Особенно важна была роль латышских стрелков, полки которых были сформированы еще в 1915 году. Они обеспечивали захват власти на Северном фронте, наиболее близком к Петрограду, они участвовали в разгоне Учредительного собрания, они охраняли Кремль, когда там разместилось большевистское руководство, они подавляли выступление левых эсеров в июле 1918 года, они сражались на Восточном фронте, они упорно пытались установить советскую власть в Прибалтике, они сыграли решающую роль в разгроме Деникина, они штурмовали Перекоп. В большевистской пропаганде, а потом и в советской историографии латышские стрелки описывались как отважные, дисциплинированные и убежденные интернационалисты, представляющие собой авангард мировой революции.
Действительность была более сложной. В стихотворении латвийского поэта Александра Чака описывалась временная остановка латышских стрелков, возвращавшихся с врангелевского фронта, в провинциальном российском городе. Городские большевики встречают стрелков как героев, но внезапно местный чекист видит на штабном вагоне эшелона среди множества красных флагов небольшой красно-бело-красный латвийский флаг. Он гневно обличает это проявление буржуазного национализма, что в свою очередь вызывает ответную острую реакцию стрелков, которые угрожают бдительному чекисту самосудом. Они ясно дают понять, что участие в Гражданской войне было для них борьбой за независимую Латвию: победа белых такой сценарий совершенно бы исключала.[46] Художественное произведение не всегда является надежным источником, к тому же в межвоенной Латвии именно такой образ латышских стрелков был востребован, подобная версия устраивала и власти, и многих ветеранов.

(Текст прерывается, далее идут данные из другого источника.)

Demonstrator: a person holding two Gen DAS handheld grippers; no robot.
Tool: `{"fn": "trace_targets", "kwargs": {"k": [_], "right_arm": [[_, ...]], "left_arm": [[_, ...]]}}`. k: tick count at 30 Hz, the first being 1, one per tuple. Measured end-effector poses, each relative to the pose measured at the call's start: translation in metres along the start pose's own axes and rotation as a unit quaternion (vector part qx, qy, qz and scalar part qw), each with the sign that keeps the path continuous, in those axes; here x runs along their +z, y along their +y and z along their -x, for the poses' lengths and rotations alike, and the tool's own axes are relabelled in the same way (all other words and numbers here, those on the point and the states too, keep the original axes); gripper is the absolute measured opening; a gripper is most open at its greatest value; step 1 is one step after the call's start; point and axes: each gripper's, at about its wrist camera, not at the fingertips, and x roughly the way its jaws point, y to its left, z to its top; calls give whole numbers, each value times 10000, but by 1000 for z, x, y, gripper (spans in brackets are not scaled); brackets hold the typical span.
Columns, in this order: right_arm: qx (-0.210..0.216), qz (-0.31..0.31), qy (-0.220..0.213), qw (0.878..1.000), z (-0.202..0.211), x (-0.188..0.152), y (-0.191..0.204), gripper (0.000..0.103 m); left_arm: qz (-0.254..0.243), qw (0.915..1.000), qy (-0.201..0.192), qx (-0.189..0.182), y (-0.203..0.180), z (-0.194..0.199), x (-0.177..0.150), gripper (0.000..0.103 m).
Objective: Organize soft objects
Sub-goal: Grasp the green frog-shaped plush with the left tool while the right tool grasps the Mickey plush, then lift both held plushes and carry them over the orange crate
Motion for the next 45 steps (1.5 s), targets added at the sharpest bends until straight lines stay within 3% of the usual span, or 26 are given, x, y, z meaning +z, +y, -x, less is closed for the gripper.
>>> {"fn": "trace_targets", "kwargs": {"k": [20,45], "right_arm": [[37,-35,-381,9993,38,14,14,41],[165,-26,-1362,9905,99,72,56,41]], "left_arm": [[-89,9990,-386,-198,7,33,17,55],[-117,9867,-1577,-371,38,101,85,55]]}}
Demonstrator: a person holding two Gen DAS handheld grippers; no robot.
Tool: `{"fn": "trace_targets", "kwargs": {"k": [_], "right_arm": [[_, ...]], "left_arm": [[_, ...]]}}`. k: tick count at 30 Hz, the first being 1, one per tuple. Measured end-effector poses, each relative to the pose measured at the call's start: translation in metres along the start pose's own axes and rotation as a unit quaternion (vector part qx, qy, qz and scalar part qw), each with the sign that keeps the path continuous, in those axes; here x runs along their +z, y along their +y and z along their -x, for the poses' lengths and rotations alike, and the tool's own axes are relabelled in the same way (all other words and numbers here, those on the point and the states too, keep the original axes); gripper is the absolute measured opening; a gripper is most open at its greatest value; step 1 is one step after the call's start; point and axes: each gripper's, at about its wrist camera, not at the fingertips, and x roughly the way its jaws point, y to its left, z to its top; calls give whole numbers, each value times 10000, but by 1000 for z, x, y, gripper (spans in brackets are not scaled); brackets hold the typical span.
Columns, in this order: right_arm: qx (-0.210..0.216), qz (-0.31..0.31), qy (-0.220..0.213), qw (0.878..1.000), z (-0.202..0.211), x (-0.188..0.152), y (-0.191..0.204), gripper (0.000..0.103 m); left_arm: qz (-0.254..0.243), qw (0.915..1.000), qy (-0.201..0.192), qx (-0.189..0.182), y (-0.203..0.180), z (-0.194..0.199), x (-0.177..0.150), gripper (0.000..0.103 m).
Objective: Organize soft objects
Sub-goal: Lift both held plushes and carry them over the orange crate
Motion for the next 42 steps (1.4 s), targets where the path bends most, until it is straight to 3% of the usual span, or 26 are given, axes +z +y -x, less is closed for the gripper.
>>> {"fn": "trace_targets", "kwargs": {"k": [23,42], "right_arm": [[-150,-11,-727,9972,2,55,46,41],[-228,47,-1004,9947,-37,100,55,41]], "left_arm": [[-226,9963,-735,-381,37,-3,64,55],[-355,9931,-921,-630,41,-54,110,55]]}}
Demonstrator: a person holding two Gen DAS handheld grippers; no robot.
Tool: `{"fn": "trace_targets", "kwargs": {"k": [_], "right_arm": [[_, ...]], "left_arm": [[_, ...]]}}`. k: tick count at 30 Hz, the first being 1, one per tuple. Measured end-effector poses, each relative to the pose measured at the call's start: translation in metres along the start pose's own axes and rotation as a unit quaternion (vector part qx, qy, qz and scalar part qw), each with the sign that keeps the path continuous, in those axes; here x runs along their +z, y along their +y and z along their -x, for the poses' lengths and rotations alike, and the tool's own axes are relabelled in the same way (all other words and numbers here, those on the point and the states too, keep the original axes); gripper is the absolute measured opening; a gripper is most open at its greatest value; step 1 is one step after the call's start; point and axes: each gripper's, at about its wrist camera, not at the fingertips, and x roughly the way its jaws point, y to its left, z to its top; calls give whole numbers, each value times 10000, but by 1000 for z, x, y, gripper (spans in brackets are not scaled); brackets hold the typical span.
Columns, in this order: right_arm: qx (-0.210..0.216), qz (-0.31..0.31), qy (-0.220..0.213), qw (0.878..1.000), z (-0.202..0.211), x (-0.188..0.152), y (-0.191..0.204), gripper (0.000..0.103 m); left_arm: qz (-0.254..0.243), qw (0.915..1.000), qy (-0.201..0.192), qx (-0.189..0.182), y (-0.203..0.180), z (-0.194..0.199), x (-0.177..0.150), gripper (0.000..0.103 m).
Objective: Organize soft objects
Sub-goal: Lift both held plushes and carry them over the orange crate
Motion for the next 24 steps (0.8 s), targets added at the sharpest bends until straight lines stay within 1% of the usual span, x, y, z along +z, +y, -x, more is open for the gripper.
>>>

И все же весьма вероятно, что такой эпизод действительно имел место. Большая часть стрелков, переживших Гражданскую войну, вернулась в Латвию. Там некоторые из них вступили в военизированную национальную организацию.
Многие люди, которые воспринимались как стопроцентные красные, по сути были союзниками большевиков, преследующими свои цели и в тех случаях, когда они использовали коммунистическую риторику.
Борьба белых и красных имела свою специфику в казачьих районах, в которых казаки вовсе не составляли большинства населения. Здесь нередко политический выбор определялся конфликтом поколений: молодые фронтовики-казаки выступали против стариков, представителей традиционной власти. Но часто этот выбор зависел от сословной принадлежности: для не казачьего населения областей красные порой казались естественными союзниками, первоначально даже бывало, что села иногородних встречали красногвардейцев торжественным крестным ходом, что приводило в замешательство комиссаров отрядов.
Борьба в регионе подпитывалась и тем, что казаки часто владели землей, которую арендовали у них иногородние, во время революции последние требовали передела. Такого рода конфликт можно было интерпретировать как классовый, хотя такая характеристика и была неточной; нередко весьма зажиточные иногородние, которых в иной ситуации окрестили бы «буржуями», оказывались в лагере противников казаков и белых. Казаки и иногордние, казалось, принадлежали к разным мирам, межсословные браки, например, были редки. Этот конфликт имел и этническое измерение: среди иногородних было немало выходцев из малороссийских губерний; казаки считали, что они воюют прежде всего с «хохлами», а украинские коммунисты проводили мобилизацию, призывая к войне с донскими казаками; они полагали, что именно такие лозунги найдут отклик. В некоторых же донских округах арендодателями земли были калмыки-казаки, а арендаторами — русские и украинские иногородние. Переплетение имущественных, сословных и этнических конфликтов придавало войне особенно жестокий характер, это был порой вопрос жизни и смерти не только для военнослужащих, но и для членов их семей. Неудивительно, что лучшие соединения красной кавалерии возникли на основе партизанских отрядов, созданных в этих местах. Неудивительно, что и многие казаки-калмыки вместе с семьями бежали из региона, когда его покидали белые…[47]
46
47
Ненависть красноармейцев к калмыкам-казакам проявилась при занятии Новороссийска, там калмыки были вырезаны при пленении, в то время как других пленных, включая офицеров, зачисляли в Красную армию.